### TASK BRIEF
Where does the word "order" occur in the material? Copy each line that has it.

============================================================

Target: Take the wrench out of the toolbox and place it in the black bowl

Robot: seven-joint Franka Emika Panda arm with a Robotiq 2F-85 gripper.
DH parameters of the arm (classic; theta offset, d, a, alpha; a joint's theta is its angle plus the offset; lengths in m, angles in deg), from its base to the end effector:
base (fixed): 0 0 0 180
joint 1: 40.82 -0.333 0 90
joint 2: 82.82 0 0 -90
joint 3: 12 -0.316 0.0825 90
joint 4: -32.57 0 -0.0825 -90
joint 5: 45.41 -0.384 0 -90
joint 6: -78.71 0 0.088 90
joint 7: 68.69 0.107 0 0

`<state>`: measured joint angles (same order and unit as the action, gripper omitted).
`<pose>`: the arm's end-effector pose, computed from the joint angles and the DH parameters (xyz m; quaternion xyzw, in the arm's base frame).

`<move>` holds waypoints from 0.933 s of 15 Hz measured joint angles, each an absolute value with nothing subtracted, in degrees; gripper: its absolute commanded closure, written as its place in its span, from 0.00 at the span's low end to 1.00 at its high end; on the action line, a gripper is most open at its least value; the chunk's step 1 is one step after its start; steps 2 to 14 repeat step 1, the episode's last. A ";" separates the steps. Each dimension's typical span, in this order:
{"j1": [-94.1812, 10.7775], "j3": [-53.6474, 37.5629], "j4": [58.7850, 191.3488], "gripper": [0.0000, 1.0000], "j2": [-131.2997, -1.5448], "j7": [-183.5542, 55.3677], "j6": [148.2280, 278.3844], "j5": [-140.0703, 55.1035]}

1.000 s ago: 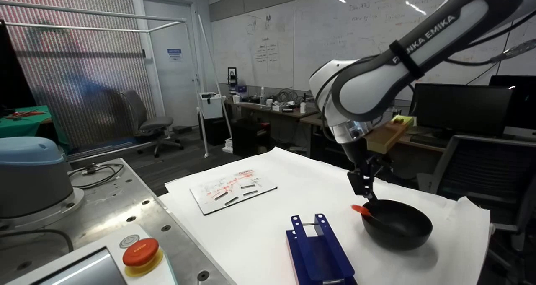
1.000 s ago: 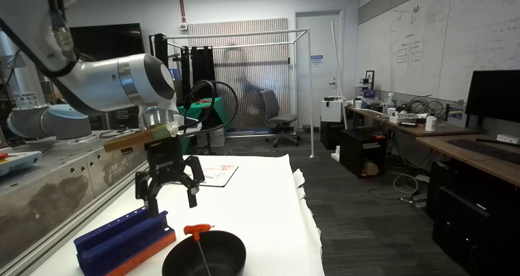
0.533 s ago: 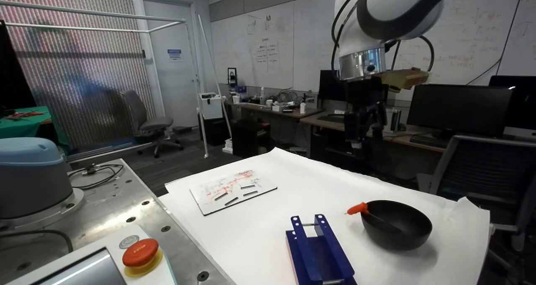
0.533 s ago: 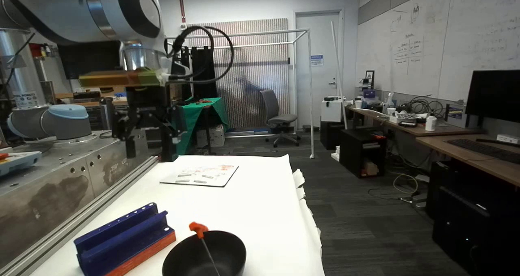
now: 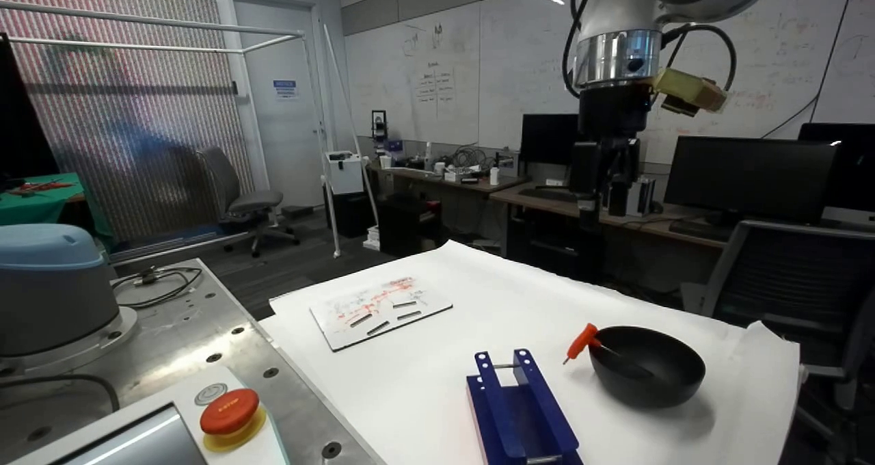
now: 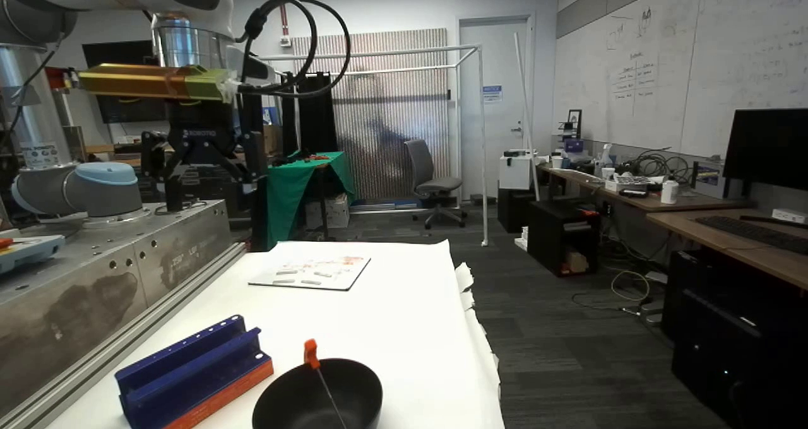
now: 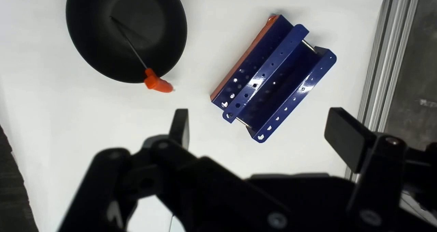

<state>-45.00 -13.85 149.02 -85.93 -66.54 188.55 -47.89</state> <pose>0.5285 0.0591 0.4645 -0.9990 -0.0258 0.0318 0.0170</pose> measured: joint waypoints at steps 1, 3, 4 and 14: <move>-45.00 -13.85 149.13 0.00 -85.90 -66.56 188.66 -47.90; -45.00 -13.85 149.13 0.00 -85.90 -66.56 188.66 -47.90; -45.00 -13.85 149.13 0.00 -85.90 -66.56 188.66 -47.90; -45.00 -13.85 149.13 0.00 -85.90 -66.56 188.66 -47.90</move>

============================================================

### THE ANSWER
`<state>`: measured joint angles (same order and unit as the action, gripper omitted).
`<move>` holds waypoints from 0.933 s of 15 Hz measured joint angles, each an absolute value with nothing subtracted, in degrees; gripper: its absolute commanded closure, written as its place in its span, from 0.00 at the span's low end to 1.00 at its high end; on the action line, a gripper is most open at its least value; the chunk's step 1 is one step after its start; steps 2 to 14 repeat step 1, the episode's last. A ";" separates the steps. Each dimension's typical span, in this order:

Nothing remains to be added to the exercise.